Dabei nimmt gerade Deutschland bezüglich der Türkei eine unterstützende Sonderrolle ein. Nicht nur, dass im Einvernehmen mit der türkischen Regierung der mörderische „Flüchtlingsdeal“ abgeschlossen wurde, oder dass der deutsche Waffenfabrikant Rheinmetall AG erneut eine Waffenfabrik in der Türkei errichten lässt, um die Regime des Nahen Ostens mit Waffen und Panzern zu versorgen.

Allen Konflikten zum Trotz, welche die deutsche Regierung sich mit der Türkei liefert, gibt es doch zahlreiche Punkte, in welchen sich eine Interessengleichheit für die Regierungen herstellen lässt. So teilt die deutsche Regierung nicht unwesentlich die Repressionswünsche der türkischen Regierung. Im Einvernehmen mit der Türkei wird in Deutschland die kurdische Arbeiterpartei PKK weiterhin verfolgt, ebenso wie neuerdings alle Parteien und Organisationen der Revolution im syrischen Teil Kurdistans. Desweiteren sind vor dem OLG in München 10 Mitglieder der türkisch-kommunistischen Partei TKP/ML angeklagt. Im groß angelegten Verfahren bezieht sich die Bundesanwaltschaft dabei auf Akten, die größtenteils von den türkischen Repressionsbehörden zusammengestellt wurden.

Die Situation in der Türkei hat sich seit der Einführung des Referendums nicht gebessert. Im Gegenteil gehen die Angriffe auf die Opposition seitens der Regierung mit unverminderter Härte weiter. Fortgesetzt werden die Verhaftungen kritischer Stimmen, ebenso die Angriffe auf die Bevölkerung in den kurdischen Gebieten im Südosten der Türkei, wo ganze Stadtviertel abgerissen und tausende Menschen ihrer Existenzgrundlagen beraubt werden.
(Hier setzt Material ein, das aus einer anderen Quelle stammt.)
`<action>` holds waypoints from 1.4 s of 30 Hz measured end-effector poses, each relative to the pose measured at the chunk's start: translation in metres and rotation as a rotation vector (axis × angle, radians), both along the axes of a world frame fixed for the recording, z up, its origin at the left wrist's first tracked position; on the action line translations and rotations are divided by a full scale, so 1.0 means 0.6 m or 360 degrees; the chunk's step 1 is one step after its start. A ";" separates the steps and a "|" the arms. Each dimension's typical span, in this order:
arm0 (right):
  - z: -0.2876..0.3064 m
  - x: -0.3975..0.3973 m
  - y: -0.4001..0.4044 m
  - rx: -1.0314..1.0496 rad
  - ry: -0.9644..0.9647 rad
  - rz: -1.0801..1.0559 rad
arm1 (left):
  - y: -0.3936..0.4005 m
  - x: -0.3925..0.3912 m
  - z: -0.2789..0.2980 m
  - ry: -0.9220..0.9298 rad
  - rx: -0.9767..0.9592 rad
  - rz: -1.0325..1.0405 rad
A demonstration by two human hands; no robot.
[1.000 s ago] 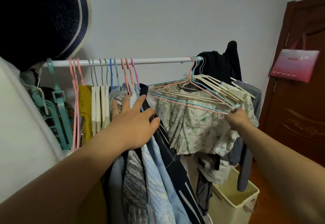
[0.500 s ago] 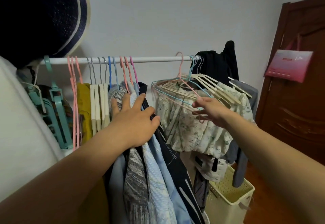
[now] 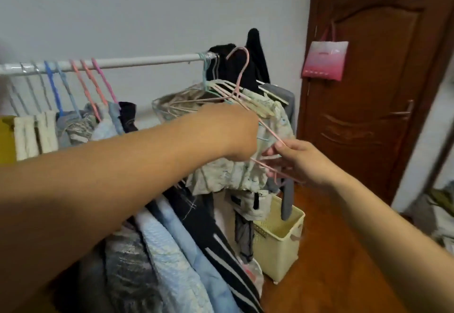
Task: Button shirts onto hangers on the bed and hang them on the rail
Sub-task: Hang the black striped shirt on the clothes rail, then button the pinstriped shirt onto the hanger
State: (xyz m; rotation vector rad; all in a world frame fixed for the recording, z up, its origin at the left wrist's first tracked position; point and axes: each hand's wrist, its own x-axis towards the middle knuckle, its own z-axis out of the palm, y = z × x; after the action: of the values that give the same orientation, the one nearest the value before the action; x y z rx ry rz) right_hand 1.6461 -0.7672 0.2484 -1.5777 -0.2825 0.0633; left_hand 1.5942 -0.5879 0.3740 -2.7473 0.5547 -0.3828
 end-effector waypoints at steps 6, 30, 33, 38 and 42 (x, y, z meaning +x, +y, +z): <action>-0.160 -0.276 -0.241 0.0228 0.0248 -0.0588 | -0.328 -0.009 -0.126 0.0152 -0.0641 -0.0885; -0.683 -1.866 0.195 0.2027 0.0791 -0.4288 | -0.481 -1.288 -0.770 0.2207 0.0895 -0.2085; -0.706 -1.924 0.223 0.2489 0.1223 -0.4258 | -0.480 -1.348 -0.787 0.2150 0.1075 -0.2137; -0.705 -1.911 0.293 0.2213 0.2426 -0.3663 | -0.471 -1.440 -0.823 0.2066 0.1435 -0.2204; -0.662 -1.871 0.379 0.2354 0.2062 -0.3856 | -0.446 -1.539 -0.851 0.2048 0.1675 -0.2354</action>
State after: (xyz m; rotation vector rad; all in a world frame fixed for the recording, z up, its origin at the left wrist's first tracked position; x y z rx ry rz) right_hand 0.5233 -0.5396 -0.1489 0.5915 2.0653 -0.7680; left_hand 0.6711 -0.8556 -0.1366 -0.8303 2.1148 1.1382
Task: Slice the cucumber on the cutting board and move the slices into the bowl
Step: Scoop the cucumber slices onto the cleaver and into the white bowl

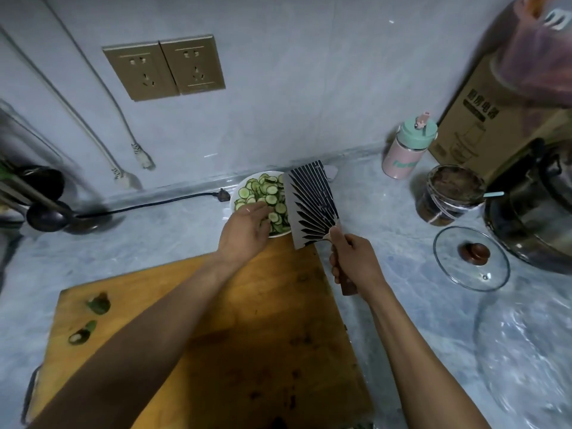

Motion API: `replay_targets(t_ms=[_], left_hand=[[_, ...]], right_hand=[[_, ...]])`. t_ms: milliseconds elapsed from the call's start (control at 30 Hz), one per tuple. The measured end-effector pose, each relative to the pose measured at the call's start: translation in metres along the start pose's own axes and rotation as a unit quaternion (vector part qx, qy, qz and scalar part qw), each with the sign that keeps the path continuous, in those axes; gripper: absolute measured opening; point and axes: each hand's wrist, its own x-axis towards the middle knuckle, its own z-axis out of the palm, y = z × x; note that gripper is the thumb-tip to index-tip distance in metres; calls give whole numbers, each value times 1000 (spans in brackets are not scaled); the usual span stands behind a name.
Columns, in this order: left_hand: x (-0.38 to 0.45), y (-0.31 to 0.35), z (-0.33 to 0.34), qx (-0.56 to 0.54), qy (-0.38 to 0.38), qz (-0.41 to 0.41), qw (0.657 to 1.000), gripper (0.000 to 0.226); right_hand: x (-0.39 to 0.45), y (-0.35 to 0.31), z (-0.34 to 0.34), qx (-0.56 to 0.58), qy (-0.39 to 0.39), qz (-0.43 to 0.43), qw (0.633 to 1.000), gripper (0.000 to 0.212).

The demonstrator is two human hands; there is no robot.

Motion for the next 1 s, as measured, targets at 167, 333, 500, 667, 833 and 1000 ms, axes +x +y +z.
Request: replay_targets(t_ms=[167, 333, 500, 667, 833, 1000], left_hand=[[-75, 22, -16, -146, 69, -132, 978, 22], [-156, 20, -22, -192, 71, -229, 952, 20], [-219, 4, -32, -195, 97, -307, 926, 19], [-272, -25, -62, -143, 125, -377, 907, 18], [-303, -64, -93, -70, 142, -443, 882, 25], [-308, -101, -108, -43, 153, -490, 857, 38]], right_hand=[[-42, 21, -1, -5, -36, -20, 999, 45], [-86, 48, 13, -49, -97, -36, 993, 44], [-104, 72, 43, -81, -147, -61, 984, 49], [-116, 70, 85, -78, -215, -61, 972, 42], [-128, 66, 128, -63, -254, -42, 964, 43], [-137, 59, 164, -80, -235, -31, 968, 44]])
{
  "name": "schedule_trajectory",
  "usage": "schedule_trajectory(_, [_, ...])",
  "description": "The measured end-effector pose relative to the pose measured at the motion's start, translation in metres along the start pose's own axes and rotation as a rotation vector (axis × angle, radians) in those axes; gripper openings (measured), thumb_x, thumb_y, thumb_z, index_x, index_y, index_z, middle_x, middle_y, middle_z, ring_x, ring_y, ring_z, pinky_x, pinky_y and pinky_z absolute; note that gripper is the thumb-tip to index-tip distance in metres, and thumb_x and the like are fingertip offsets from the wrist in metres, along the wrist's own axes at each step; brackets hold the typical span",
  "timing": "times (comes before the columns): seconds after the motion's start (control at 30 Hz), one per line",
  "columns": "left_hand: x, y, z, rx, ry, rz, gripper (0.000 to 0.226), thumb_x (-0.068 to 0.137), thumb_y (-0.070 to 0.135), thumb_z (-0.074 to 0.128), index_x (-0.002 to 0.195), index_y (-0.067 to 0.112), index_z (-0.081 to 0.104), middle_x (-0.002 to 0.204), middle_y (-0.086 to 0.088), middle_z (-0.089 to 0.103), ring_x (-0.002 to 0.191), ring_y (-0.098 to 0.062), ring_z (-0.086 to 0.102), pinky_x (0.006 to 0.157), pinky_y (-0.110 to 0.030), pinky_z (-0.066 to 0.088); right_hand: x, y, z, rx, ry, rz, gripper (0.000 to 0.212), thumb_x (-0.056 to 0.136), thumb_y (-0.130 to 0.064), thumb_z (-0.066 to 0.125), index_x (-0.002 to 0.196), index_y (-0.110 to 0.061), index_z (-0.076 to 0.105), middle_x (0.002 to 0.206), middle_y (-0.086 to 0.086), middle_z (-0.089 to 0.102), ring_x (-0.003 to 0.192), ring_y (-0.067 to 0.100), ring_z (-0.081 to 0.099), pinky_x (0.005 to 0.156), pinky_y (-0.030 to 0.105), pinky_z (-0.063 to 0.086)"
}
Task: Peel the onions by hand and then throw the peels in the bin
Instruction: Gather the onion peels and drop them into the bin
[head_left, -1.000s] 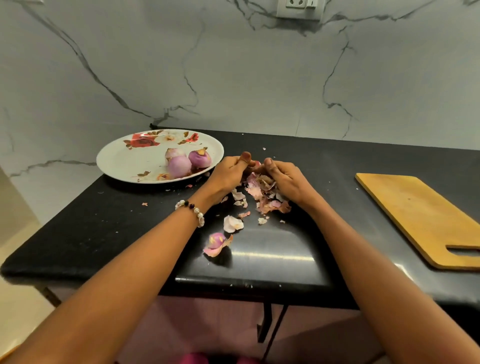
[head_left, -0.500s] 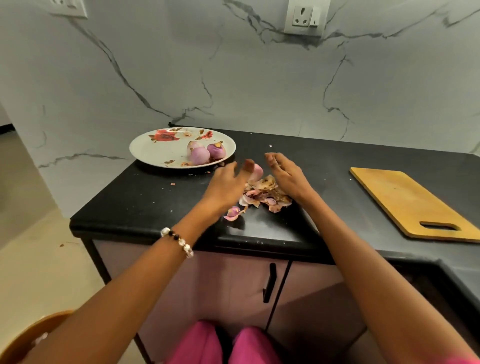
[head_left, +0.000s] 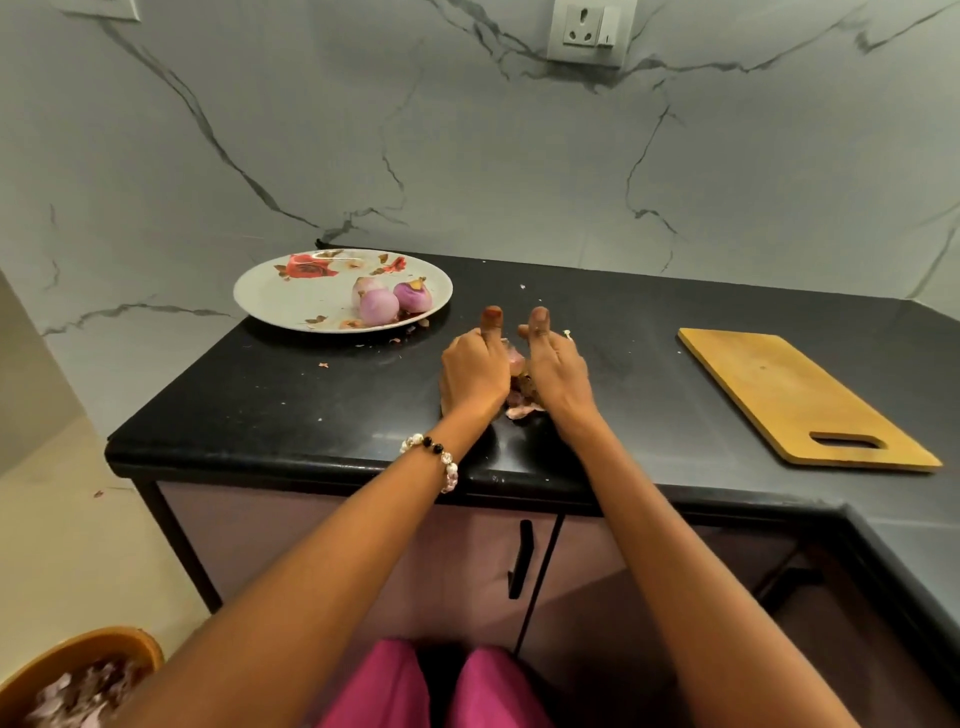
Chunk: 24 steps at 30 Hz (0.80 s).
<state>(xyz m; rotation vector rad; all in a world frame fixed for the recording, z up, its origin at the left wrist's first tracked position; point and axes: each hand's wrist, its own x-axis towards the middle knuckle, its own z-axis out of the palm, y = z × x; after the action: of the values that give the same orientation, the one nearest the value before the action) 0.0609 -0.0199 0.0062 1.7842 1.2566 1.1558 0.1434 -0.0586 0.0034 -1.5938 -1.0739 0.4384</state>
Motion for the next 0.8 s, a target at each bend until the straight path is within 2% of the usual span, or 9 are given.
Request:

Und auch die Revolution der Genoss_innen in Rojava steht weiterhin unter dem Beschuss durch das türkische Militär.

Am 22. September 2017 wollen wir das Schweigen gegenüber der faschistischen Erdogan-Diktatur im Mindesten für einen Moment durchbrechen und zeigen, dass uns nicht gleichgültig ist, was geschieht. In Solidarität und Schulter an Schulter mit den kämpfenden Genoss_innen in Kurdistan und der Türkei sowie allen Gefangenen der Erdogan-Diktatur haben wir für diesen Tag nur eine Parole:

Nieder mit Erdogan! Nieder mit Erdogan! Nieder mit Erdogan!

Kommt zur Autonomen Anti-Erdogan-Demonstration am 22. September 2017 um 19h am S-Bahnhof Leipzig-Plagwitz! Bringt eure Genoss_innen mit und alles, was ihr braucht um eurer Feindschaft Ausdruck zu geben! Schulter an Schulter gegen Faschismus!